**Problem**
After finding the line with "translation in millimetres" in the entries below, retype exactly each line from there through the line with "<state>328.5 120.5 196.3", including that final line.

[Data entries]
****************************************
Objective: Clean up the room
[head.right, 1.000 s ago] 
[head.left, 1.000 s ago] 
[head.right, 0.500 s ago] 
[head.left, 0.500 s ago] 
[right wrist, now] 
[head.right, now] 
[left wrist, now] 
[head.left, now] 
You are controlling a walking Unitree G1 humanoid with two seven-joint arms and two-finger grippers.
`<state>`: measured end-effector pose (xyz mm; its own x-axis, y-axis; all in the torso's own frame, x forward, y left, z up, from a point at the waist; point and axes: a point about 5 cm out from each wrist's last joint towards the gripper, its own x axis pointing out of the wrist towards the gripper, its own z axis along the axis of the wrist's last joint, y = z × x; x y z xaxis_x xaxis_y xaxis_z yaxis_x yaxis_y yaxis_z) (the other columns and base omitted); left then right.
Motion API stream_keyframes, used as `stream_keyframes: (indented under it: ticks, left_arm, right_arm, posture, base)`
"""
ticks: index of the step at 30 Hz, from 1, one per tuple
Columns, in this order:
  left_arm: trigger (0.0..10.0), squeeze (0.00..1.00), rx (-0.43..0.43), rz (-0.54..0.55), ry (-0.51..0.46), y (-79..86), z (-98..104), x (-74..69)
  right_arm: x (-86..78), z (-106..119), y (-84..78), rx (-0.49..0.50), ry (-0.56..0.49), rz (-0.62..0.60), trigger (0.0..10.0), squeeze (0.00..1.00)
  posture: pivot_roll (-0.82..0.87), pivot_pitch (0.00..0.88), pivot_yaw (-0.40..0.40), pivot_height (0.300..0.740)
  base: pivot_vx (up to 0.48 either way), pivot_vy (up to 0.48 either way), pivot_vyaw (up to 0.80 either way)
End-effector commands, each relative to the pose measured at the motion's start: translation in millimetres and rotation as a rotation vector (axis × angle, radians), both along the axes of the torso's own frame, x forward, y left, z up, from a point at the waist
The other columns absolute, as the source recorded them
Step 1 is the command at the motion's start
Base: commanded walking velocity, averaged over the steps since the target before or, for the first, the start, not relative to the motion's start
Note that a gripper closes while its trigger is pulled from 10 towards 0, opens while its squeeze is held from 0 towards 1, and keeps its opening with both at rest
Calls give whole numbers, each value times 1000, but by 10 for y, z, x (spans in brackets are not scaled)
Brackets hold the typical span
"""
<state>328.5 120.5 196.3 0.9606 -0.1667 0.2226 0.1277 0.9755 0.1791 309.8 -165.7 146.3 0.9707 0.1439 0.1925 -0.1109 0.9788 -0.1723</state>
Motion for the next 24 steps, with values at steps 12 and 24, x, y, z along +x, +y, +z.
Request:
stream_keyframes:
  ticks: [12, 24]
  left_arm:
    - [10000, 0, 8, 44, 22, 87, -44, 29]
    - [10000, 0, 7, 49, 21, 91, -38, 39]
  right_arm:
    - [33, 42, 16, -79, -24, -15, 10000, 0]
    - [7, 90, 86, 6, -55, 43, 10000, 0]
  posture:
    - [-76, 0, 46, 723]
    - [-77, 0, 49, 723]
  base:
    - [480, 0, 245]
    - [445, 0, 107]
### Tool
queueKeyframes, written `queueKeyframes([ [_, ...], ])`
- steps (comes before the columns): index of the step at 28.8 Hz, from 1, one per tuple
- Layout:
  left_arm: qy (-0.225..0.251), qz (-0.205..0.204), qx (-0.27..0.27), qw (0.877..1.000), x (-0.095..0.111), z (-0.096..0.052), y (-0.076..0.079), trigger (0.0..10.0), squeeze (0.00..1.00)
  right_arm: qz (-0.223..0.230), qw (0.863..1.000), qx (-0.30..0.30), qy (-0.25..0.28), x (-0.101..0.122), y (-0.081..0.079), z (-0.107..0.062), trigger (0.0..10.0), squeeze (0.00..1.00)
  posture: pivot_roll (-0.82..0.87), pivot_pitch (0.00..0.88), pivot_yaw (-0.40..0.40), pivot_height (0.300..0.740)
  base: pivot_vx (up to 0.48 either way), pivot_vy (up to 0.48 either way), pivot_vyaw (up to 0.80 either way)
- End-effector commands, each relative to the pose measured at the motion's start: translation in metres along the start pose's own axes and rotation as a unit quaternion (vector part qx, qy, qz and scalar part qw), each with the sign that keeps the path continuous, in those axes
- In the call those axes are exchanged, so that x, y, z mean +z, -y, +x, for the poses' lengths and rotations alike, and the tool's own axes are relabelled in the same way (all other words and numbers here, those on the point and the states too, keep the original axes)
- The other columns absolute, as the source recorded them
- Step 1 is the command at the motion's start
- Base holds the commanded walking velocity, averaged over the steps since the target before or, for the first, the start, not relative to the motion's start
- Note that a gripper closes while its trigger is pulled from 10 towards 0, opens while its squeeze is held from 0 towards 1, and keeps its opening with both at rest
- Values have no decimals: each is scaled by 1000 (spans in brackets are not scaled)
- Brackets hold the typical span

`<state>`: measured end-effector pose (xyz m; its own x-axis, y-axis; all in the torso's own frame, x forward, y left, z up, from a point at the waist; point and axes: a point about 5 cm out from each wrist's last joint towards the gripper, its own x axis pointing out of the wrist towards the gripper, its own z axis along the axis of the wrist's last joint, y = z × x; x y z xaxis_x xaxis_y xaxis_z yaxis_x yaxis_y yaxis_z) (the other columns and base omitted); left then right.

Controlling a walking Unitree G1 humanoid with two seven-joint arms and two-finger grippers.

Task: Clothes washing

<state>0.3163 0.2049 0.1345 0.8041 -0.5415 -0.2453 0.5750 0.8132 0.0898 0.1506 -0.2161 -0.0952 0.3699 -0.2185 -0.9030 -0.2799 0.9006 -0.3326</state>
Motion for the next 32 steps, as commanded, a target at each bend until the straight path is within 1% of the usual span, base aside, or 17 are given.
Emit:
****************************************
**Written solution**
End-effector commands, each relative to the pose measured at the motion's start: translation in millimetres and rotation as a rotation vector (axis × angle, radians), both along the axes of the torso's own frame, x forward, y left, z up, from a point at the waist
The other columns absolute, as the source recorded them
Step 1 is the command at the motion's start
Base: commanded walking velocity, averaged over the steps since the target before or, for the first, the start, not relative to the motion's start
Note that a gripper closes while its trigger is pulled from 10 towards 0, opens while its squeeze is held from 0 towards 1, and keeps its opening with both at rest
Calls give whole numbers, each value times 1000, but by 10 for y, z, x (spans in brackets are not scaled)
Brackets hold the typical span
"""
<state>328.5 120.5 196.3 0.9606 -0.1667 0.2226 0.1277 0.9755 0.1791 309.8 -165.7 146.3 0.9707 0.1439 0.1925 -0.1109 0.9788 -0.1723</state>

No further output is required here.